We are prophets to the nations, like Jeremiah
Fr. Vincent Hawkswell
“Before you were born, I consecrated you; I appointed you a prophet
to the nations.”
God spoke these words, from this Sunday’s First Reading, to the
prophet Jeremiah. Jeremiah’s role as a prophet brought him great
suffering, so it is a relief to feel that God is not speaking these
words to us.
However, our relief is unfounded. He is speaking to us. By baptism
we became Christ’s full brothers and sisters: reborn, the Church
says, from the same womb, namely Mary’s, and by the same father,
God; adopted, it is true, but by our adoption given all the rights,
privileges, and offices of God the begotten Son.
For example, St. Paul says that we become Christ’s co-heirs,
inheriting with Him (or rather in Him) the Kingdom of His Father.
St. Peter said even more: he said that we become “a chosen race, a
royal priesthood, a holy nation, a people He claims for His own to
proclaim the glorious works” of God. That is, we share in Christ’s
royalty, His priesthood, and His “prophethood.”
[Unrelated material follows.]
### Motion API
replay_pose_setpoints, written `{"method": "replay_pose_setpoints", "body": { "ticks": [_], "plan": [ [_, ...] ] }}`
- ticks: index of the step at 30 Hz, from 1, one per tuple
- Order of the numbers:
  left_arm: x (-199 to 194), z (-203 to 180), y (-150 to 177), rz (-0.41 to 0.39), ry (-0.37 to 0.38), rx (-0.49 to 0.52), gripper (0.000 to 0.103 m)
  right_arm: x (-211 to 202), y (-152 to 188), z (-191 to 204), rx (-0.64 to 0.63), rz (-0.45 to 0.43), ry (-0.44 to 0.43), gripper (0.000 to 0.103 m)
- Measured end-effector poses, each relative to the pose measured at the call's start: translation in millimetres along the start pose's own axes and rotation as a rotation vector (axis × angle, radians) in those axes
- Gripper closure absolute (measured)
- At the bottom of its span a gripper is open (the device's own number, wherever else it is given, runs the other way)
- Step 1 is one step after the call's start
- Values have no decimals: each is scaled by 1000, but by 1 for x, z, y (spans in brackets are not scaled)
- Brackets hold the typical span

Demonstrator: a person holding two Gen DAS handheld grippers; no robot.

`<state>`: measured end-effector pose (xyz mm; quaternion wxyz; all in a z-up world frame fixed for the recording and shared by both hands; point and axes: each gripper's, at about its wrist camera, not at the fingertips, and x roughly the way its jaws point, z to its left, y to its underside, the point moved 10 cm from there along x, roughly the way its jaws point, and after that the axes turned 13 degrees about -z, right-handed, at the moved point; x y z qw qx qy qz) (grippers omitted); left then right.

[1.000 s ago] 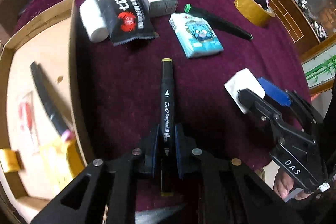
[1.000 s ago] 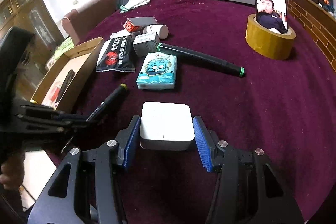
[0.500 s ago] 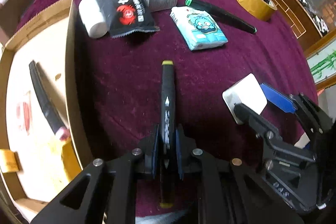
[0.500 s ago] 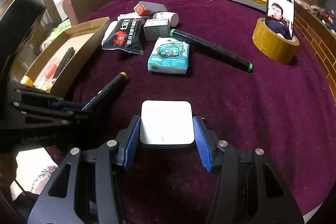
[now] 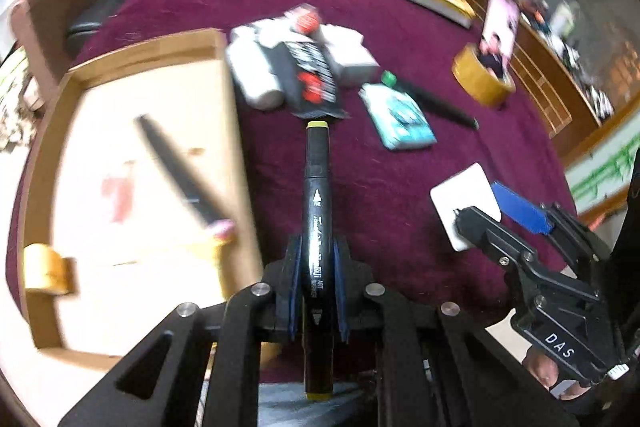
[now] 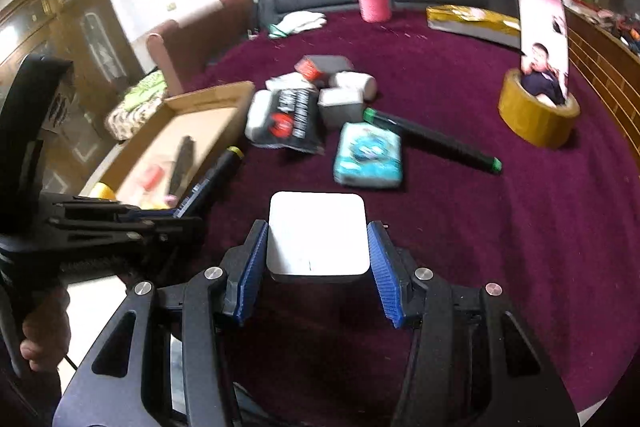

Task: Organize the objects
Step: 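Carry the charger and marker into the tray and open both tools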

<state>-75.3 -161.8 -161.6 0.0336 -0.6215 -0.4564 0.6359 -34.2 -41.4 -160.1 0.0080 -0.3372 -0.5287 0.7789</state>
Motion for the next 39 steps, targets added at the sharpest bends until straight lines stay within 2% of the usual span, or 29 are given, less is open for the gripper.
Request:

A king has authority over others. Jesus is “the King of kings”
because God the Father has given Him “full authority” in heaven and
on earth.
A priest is one who offers sacrifice. Jesus is “our great high
Priest” because He sacrificed Himself to God the Father.
A prophet is “one who speaks, acts, or writes under the
extraordinary influence of God to make known the divine counsels and
will.” Jesus claimed to be a prophet when He said, in the synagogue
at Nazareth, “[God] has sent Me to bring glad tidings to the poor,
to proclaim liberty to captives, recovery of sight to the blind, and
release to prisoners; to announce a year of favour from the Lord.”
He then added, as recounted in the Gospel Reading, “Today this
Scripture has been fulfilled in your hearing.”
We are ‘christened’
In the Old Testament, kings, priests, and prophets were anointed.
Anointing is the pouring of oil on someone or something in a
religious ceremony so as to make it sacred. (For example, the altar
and cornerstone of a church are anointed when the church is
dedicated, and the hands of a priest are anointed when the priest is
ordained.)
When Jesus stood up to read from Scripture in the synagogue at
Nazareth and the book of the prophet Isaiah was handed to Him, “He
unrolled the scroll and found the passage where it was written: ‘The
spirit of the Lord is upon Me; therefore, He has anointed Me.’”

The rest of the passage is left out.